*** Opening of Record excerpts ***
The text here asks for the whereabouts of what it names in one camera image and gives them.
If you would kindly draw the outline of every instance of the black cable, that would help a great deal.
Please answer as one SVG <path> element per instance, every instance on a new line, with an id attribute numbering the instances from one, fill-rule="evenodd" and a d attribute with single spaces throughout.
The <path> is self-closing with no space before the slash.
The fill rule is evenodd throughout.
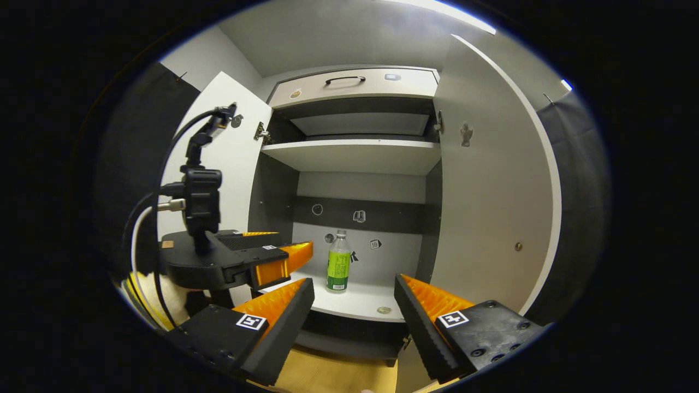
*** Close of Record excerpts ***
Task to complete: From the material above, reproduce everything verbatim except the pictures.

Problem solution:
The text here asks for the whereabouts of what it names in one camera image and gives them.
If you would kindly draw the outline of every instance of the black cable, that would help a great deal.
Please answer as one SVG <path> element per instance, every instance on a new line, with an id attribute numbering the instances from one, fill-rule="evenodd" and a d attribute with single spaces throughout.
The <path> is self-closing with no space before the slash.
The fill rule is evenodd throughout.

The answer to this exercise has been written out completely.